This falls under the umbrella of "addictive work"
Last year I established how much I would need to make to achieve spending limits/debt-reduction goals. As a goal-oriented person, I typed up that Big Number and taped it to my window sill, where I could see it every day.
Every year for some reason I always book 20 projects. So, as of last week, I had booked 19, but those 19 projects enabled me to meet my dollar goal--that alone was exciting to me!
Today, I was asked to take on a qualitative project that involved interviewing 48 patients and caregivers, but they all had to be done in December. Well, I've already committed to interview 30 patients on another project in December. So I got out my calendar and my calculator and I saw that I could feasibly do both.

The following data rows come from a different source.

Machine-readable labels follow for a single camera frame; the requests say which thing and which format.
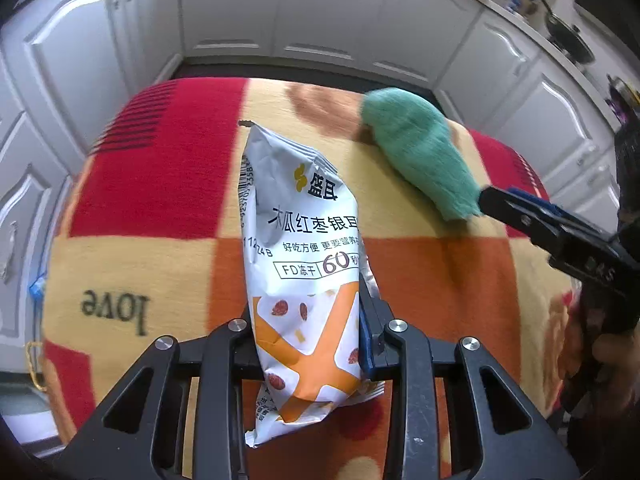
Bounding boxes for dark wok pan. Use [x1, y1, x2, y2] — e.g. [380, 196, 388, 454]
[607, 74, 640, 112]

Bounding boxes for yellow cord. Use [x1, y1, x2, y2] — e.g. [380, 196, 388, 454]
[23, 340, 49, 394]

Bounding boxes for red yellow printed blanket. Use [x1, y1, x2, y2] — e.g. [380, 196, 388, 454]
[37, 77, 587, 480]

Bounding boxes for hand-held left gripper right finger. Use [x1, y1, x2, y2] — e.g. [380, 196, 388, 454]
[357, 284, 582, 480]

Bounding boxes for dark floor mat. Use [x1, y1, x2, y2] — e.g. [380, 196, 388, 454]
[159, 57, 437, 97]

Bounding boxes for row of white base cabinets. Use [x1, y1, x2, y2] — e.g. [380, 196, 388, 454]
[0, 0, 640, 377]

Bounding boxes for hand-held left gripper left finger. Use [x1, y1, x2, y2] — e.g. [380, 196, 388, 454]
[54, 304, 262, 480]

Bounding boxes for black frying pan with handle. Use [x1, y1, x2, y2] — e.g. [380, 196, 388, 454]
[527, 0, 596, 64]

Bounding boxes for white orange snack packet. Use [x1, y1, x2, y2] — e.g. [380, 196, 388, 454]
[239, 119, 386, 449]

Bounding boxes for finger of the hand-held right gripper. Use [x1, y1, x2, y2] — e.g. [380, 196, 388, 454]
[506, 186, 619, 244]
[477, 185, 617, 262]

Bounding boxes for green cloth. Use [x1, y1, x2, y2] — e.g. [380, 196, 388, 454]
[360, 87, 484, 222]

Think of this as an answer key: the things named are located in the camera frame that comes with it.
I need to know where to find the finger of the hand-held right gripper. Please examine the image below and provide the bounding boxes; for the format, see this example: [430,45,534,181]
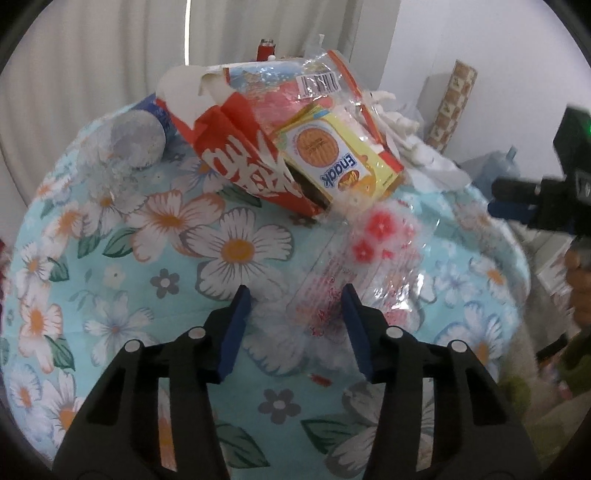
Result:
[488,178,543,227]

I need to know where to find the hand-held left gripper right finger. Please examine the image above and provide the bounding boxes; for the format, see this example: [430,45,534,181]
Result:
[341,282,541,480]

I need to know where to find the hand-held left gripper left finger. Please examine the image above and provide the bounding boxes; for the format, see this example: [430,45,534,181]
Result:
[53,285,252,480]

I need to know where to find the clear wrapper with red flowers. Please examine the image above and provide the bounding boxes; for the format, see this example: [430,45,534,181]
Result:
[286,198,444,342]

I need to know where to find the torn red white carton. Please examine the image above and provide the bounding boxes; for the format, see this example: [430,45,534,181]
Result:
[154,65,328,217]

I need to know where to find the clear plastic bottle blue label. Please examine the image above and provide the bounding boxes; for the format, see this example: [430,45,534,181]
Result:
[108,92,176,169]

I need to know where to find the person's right hand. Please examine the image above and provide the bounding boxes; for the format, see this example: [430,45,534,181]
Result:
[566,244,591,324]

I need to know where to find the large blue water jug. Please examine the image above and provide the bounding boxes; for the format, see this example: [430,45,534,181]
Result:
[462,145,522,204]

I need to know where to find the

Committing to the project was against my prior commitment to myself that after #19 was booked that I would not accept any other project so I could enjoy Christmas.
Goodbye Christmas.
When I got the offer for the #20 project, I asked DH if he would be OK with me giving up all of December to 78 interviews, even if it means a few interviews on Saturdays and between Christmas and New Years. He said he would. I needed his commitment, so that when I can't go for drives to look at houses lit up, or don't have time to clean the house for company, he can't complain.
I also got him to agree that I would take all of this money and apply it 100% toward debt.
This is going to be hard work. So I ask myself, Why did I do it??
So, it falls under "Daily Rave" because I have to be grateful, right?? I'm almost 70 years old, and I don't have to downsize to a van and head towards Nomadland. It's a "rave" for the power of goal-setting (I reached my dollar goal and my project # goal). It's a "rave" for the support of DH.
I could have put it in the "rant" section because I truly am so ambivalent about working hard at my age. But then I think about the Presidents who are working at 78 years old; the actors who are working at 80-90 years old. What makes me so special?
I speak about how much of my work is distasteful because it's all about the money. I'm not bringing about World Peace. I'm not curing people, or teaching people, or helping the environment. Face it: I'm a drug dealer. But the fact that I have skills that people want at my age is a bit of a good thing.
It's up to me when I give it all up, but I expect I'll have at least 2 more years of this, so if I can shorten it by a month or two by taking on this job in December, I guess that makes it all a "Daily Rave."